# Task statement
Your job is to give again, exactly and with no additions, the lines in the records below from the one with "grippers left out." through the one with "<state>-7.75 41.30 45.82", both included. Omit the pictures.

Extracted records START

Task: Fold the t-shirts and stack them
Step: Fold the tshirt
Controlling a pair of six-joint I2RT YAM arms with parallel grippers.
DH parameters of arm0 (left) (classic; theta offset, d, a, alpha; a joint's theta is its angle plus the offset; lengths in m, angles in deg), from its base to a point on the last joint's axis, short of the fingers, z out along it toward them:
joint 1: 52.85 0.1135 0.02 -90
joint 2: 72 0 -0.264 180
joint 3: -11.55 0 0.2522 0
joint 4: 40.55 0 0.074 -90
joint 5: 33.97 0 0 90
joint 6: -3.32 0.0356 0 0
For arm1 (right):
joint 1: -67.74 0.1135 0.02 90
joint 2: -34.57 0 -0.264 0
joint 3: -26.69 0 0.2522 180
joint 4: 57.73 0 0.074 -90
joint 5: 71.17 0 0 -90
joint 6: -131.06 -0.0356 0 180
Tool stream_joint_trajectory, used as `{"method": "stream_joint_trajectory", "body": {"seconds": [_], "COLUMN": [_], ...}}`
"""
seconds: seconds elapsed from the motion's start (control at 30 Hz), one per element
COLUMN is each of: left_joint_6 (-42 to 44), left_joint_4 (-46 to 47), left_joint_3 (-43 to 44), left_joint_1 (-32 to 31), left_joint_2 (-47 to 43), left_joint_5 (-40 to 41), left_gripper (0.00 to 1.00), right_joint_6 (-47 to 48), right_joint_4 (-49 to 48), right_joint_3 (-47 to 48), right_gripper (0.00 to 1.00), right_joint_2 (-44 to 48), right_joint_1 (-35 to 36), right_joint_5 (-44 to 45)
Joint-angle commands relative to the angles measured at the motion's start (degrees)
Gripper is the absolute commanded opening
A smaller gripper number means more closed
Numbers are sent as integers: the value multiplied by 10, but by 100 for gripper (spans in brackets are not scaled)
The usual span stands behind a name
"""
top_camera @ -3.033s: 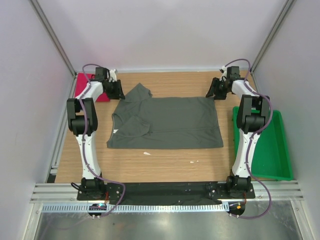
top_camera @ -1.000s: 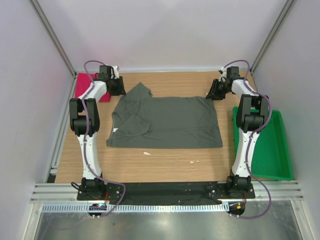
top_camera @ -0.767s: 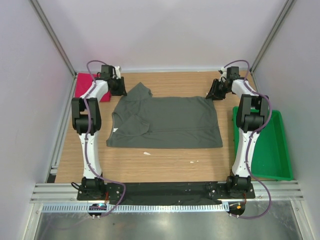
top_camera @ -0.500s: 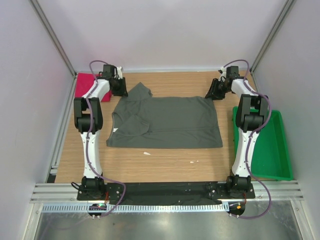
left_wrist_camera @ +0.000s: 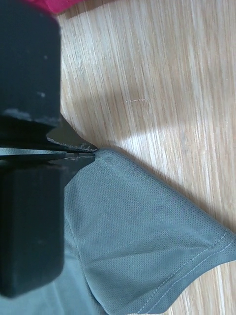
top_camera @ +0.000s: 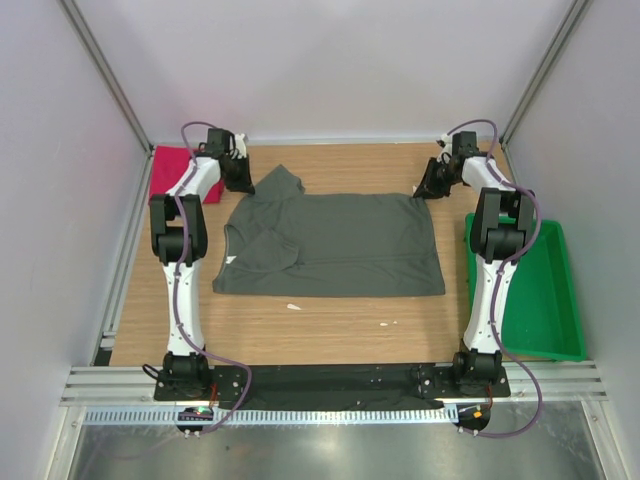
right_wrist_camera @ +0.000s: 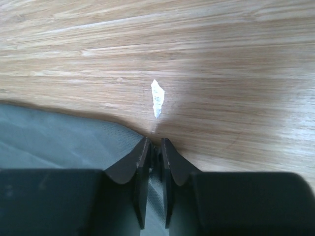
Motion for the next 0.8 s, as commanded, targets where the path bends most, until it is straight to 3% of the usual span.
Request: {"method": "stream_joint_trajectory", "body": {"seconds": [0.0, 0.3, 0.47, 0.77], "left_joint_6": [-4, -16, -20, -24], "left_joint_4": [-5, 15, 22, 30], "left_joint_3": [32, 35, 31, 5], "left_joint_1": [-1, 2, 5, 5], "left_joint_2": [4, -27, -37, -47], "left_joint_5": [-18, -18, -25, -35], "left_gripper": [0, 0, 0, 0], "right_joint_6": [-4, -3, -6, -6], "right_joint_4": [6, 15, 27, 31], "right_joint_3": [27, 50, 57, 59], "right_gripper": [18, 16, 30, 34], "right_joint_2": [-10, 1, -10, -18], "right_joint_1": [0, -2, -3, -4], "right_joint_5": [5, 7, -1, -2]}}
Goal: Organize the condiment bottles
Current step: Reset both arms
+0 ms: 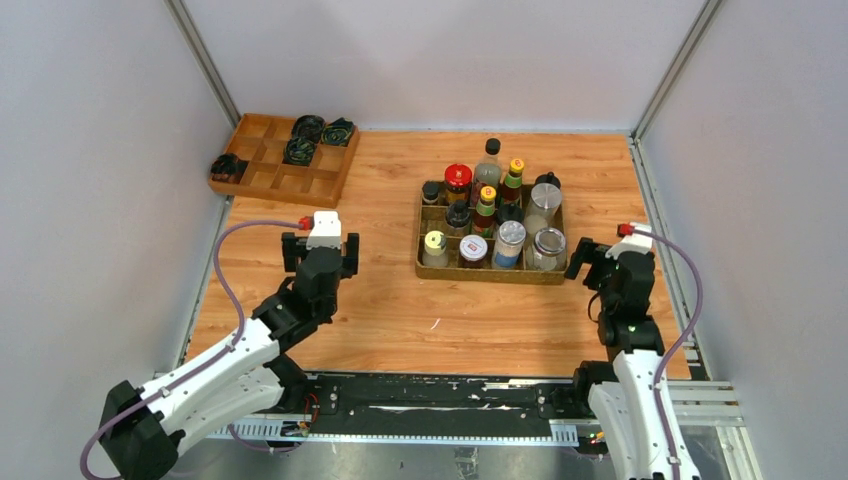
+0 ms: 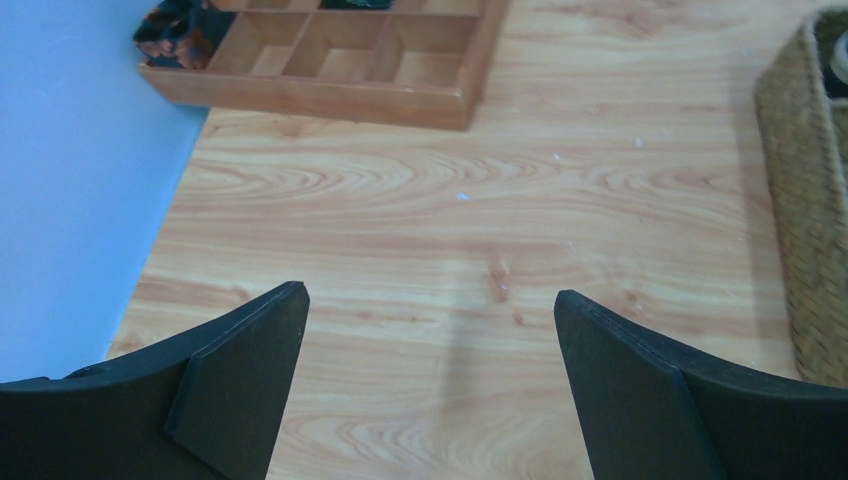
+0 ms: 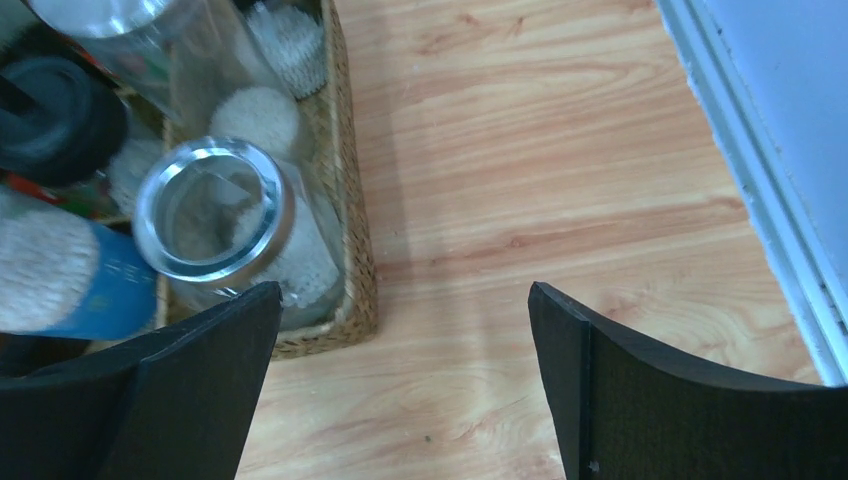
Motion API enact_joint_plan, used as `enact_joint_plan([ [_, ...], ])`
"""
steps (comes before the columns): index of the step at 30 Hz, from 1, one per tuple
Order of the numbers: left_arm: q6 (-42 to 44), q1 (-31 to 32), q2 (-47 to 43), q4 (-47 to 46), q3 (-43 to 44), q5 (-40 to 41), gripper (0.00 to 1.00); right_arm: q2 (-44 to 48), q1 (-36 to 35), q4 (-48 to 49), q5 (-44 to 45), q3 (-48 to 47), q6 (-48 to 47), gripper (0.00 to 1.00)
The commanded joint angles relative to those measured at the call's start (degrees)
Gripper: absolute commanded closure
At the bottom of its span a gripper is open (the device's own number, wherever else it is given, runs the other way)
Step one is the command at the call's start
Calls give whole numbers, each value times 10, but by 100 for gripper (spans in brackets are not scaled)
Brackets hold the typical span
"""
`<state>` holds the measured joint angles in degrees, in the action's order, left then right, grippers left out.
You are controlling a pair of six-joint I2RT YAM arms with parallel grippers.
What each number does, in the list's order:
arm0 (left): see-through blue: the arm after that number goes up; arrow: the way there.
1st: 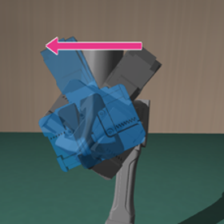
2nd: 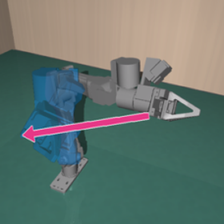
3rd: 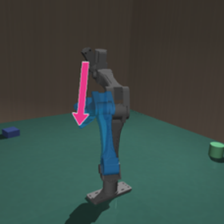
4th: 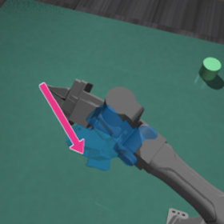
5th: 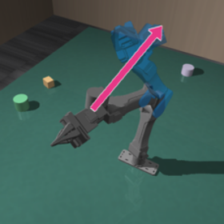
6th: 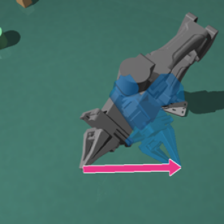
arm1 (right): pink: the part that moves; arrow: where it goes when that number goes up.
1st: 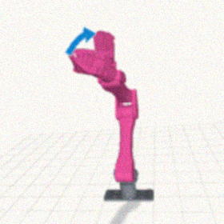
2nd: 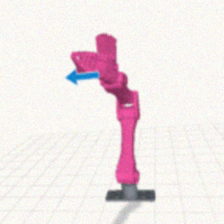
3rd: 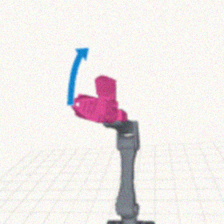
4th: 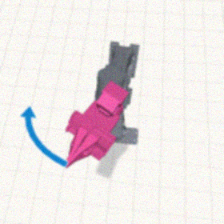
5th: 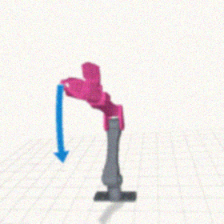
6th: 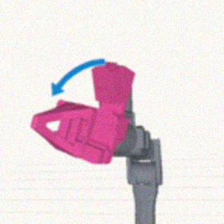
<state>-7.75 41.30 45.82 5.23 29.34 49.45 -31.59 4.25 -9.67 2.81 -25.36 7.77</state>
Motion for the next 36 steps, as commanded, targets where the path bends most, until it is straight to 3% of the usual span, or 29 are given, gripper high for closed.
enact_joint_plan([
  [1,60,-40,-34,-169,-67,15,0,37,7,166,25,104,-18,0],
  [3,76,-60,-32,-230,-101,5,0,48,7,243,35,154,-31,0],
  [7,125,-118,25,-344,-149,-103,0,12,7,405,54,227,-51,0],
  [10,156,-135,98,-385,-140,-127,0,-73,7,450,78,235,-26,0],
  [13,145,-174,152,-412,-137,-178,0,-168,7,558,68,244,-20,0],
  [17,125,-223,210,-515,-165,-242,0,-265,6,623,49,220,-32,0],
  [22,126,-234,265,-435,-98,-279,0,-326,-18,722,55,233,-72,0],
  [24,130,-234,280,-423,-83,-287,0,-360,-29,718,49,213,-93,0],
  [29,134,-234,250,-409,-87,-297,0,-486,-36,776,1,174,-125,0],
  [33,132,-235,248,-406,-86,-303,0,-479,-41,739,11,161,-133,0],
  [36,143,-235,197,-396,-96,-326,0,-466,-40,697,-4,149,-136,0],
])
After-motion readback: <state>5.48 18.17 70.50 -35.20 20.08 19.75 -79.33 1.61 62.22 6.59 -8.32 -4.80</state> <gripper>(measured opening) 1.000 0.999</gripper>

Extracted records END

# Task response
`<state>` holds the measured joint angles in degrees, in the action's order, left then right, grippers left out.
You are controlling a pair of six-joint I2RT YAM arms with parallel grippers.
What each number does, in the list's order:
arm0 (left): see-through blue: the arm after that number goes up; arrow: the way there.
1st: 
2nd: 
3rd: 
4th: 
5th: 
6th: 
arm1 (right): pink: the part that moves; arrow: where it goes when that number goes up.
1st: 
2nd: 
3rd: 
4th: 
5th: 
6th: 
<state>-7.75 41.30 45.82 5.23 29.34 49.45 -31.59 4.25 -9.67 2.81 -25.36 7.77</state>

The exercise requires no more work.